I was fighting a loosing battle. I cast my prayer-bottle upon the waters, but the tsunami drove it back in my face. I recalled the lament of the Prophet Jeremiah:

  • Concerning the [false] prophets: My heart is broken within me; all my bones tremble… The land is full of adulterers; because of the curse the land lies parched and the pastures in the desert are withered. The prophets follow an evil course and use their power unjustly. (Jeremiah 23:9-10)
This is followed by the Lord’s own lament:

  • This is what the Lord Almighty says: "Do not listen to what the prophets are prophesying to you; they fill you with false hopes. They speak visions from their own minds, not from the mouth of the Lord. They keep saying to those who despise me, 'The Lord says: You will have peace.' And to all who follow the stubbornness of their hearts they say, 'No harm will come to you.'” (Jeremiah 23:16-17)
The false prophet could always out-compete the genuine prophet. He was free from theological constraint to market his message solely according to the appetites of his consumers. They wanted to be assured that they would continue to enjoy peace and prosperity despite their lifestyles, and this was the very assurances that the false prophet would serve them. However, he had left the Lord out of his equation:

  • But which of them has stood in the council of the Lord to see or to hear his word?      Who has listened and heard his word? See, the storm of the Lord will burst out in wrath…I did not send these prophets, yet they have run with their message; I did not speak to them, yet they have prophesied. But if they had stood in my council, they would have proclaimed my words to my people and would have turned them from their evil ways and from their evil deeds. (Jer. 23:18-22
The false message is temporarily comforting, but it fails to bring the necessary healing. It doesn’t turn people from their evil. In contrast, love is far-sighted. It looks beyond the immediate comforts and desires to the coming tragedy and warns.
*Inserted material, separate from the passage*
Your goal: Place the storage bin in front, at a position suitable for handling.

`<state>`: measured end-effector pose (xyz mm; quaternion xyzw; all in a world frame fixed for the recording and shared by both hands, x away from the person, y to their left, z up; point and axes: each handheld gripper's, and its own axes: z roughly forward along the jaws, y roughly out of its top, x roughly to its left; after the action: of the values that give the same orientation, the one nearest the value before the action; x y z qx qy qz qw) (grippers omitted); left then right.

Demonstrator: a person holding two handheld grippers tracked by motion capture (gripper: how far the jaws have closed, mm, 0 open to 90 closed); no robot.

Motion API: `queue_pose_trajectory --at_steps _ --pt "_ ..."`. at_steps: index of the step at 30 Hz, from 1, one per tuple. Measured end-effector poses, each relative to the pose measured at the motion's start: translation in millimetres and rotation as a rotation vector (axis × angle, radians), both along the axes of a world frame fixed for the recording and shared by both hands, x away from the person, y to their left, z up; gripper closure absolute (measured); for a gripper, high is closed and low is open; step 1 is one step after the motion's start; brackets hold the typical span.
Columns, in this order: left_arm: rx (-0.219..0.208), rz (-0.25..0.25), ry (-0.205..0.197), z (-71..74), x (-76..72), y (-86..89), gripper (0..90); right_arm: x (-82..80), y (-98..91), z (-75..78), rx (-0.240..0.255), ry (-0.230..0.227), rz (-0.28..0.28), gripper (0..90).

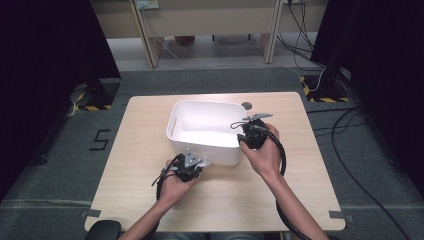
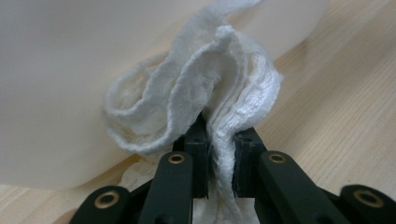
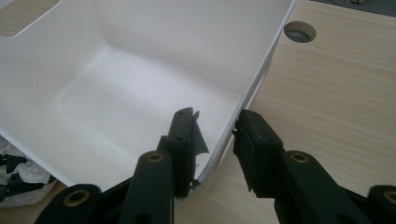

The true prophet almost always presented an uncomfortable message – one that wouldn’t feel right. The prophet would put his finger on sin - something which had to be confessed. It was confession and repentance that would bring about their reconciliation with the Source of Life.

Claire conceded that this probably wasn’t the church for me. “You have to find the church that feels right for you.” She said this in such a concerned way, that I didn’t want to dispute her assessment, but I knew that I had to.

“Claire, it’s not so much a matter of what feels right for me, but what is right before our God.” I felt her pain and cringed inside at my own words. I knew how she would receive these words – that I didn’t think that she was primarily concerned about God and truth. I had probably alienated her and failed at being people-centered, that is, Claire-centered. Perhaps, I was beginning to understand the lot of the Hebrew Prophets.